Supplied data
Content starts
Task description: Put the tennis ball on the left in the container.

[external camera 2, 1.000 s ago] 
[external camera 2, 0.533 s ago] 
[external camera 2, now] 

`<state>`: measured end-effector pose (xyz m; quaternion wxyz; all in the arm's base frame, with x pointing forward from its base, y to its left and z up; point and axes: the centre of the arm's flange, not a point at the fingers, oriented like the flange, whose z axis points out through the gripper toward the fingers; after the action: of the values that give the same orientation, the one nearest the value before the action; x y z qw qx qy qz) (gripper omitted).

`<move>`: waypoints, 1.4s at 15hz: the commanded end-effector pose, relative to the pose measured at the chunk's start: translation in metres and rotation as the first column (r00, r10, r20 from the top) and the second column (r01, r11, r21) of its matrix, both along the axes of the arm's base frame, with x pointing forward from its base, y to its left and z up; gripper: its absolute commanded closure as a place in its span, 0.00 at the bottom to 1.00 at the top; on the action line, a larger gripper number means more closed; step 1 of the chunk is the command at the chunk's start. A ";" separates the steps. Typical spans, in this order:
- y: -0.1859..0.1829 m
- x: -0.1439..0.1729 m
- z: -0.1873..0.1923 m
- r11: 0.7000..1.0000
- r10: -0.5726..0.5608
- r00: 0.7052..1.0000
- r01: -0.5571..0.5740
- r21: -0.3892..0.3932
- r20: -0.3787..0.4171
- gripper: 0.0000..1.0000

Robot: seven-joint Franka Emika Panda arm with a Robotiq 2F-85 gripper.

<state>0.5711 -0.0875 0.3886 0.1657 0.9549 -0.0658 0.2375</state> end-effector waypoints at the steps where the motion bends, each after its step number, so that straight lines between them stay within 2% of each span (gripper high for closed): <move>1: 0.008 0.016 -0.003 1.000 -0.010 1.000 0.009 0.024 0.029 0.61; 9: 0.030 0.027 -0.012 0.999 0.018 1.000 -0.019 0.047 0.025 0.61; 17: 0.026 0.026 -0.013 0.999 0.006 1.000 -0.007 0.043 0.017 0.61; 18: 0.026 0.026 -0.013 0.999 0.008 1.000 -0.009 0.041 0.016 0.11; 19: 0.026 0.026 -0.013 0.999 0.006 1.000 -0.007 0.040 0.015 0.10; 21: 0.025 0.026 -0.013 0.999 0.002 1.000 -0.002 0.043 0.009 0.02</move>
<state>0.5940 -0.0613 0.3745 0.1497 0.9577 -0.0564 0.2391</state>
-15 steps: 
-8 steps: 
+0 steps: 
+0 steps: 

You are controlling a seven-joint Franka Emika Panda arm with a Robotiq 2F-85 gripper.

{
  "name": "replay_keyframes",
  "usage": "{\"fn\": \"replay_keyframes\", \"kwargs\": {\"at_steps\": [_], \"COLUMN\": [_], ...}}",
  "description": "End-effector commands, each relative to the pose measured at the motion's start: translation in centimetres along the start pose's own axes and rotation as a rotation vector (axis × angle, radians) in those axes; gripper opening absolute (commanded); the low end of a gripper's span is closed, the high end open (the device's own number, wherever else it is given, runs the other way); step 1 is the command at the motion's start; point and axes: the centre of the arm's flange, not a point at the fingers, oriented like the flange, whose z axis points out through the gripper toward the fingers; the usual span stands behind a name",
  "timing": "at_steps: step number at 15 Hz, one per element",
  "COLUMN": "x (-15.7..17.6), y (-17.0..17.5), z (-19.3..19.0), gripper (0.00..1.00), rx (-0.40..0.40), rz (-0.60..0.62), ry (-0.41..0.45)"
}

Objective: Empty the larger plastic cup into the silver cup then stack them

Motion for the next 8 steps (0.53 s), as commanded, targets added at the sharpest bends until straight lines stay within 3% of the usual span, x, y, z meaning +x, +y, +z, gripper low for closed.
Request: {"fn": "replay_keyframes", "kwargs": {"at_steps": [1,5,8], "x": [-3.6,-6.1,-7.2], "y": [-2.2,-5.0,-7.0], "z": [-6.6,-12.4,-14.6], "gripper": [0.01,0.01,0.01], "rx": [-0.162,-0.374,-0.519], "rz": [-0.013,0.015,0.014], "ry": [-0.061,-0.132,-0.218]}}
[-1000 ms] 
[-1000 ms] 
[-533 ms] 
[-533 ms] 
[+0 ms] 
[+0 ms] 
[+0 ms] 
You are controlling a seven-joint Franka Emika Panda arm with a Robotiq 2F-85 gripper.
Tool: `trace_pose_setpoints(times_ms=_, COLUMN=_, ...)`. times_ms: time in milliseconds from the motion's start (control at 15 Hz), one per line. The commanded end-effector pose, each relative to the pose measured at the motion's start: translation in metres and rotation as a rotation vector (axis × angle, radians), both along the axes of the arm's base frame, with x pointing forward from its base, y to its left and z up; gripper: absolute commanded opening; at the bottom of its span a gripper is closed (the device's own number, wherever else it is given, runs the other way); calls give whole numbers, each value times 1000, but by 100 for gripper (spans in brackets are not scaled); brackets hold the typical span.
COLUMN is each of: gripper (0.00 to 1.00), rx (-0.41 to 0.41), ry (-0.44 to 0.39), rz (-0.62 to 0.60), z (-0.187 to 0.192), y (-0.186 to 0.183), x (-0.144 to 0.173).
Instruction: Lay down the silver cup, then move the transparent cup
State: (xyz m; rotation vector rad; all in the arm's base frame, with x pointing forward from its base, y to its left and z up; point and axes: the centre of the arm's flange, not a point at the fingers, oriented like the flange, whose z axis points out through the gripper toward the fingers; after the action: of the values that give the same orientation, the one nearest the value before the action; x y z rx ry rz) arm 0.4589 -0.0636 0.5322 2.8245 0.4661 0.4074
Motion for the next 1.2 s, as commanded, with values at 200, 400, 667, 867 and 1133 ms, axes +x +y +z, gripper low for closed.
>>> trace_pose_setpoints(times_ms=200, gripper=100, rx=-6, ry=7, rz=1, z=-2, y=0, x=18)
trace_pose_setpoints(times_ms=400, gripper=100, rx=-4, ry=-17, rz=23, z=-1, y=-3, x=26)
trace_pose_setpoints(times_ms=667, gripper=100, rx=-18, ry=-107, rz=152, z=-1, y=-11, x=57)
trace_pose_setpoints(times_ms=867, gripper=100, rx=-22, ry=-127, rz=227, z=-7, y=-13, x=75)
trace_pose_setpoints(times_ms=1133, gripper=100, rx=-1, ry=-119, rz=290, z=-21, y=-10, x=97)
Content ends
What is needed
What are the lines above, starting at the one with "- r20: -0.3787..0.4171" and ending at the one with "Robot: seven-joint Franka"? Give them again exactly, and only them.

Exercise solution
- r20: -0.3787..0.4171
- gripper: 0.0000..1.0000

Robot: seven-joint Franka Emika Panda arm with a Robotiq 2F-85 gripper.

That brings the answer to completion.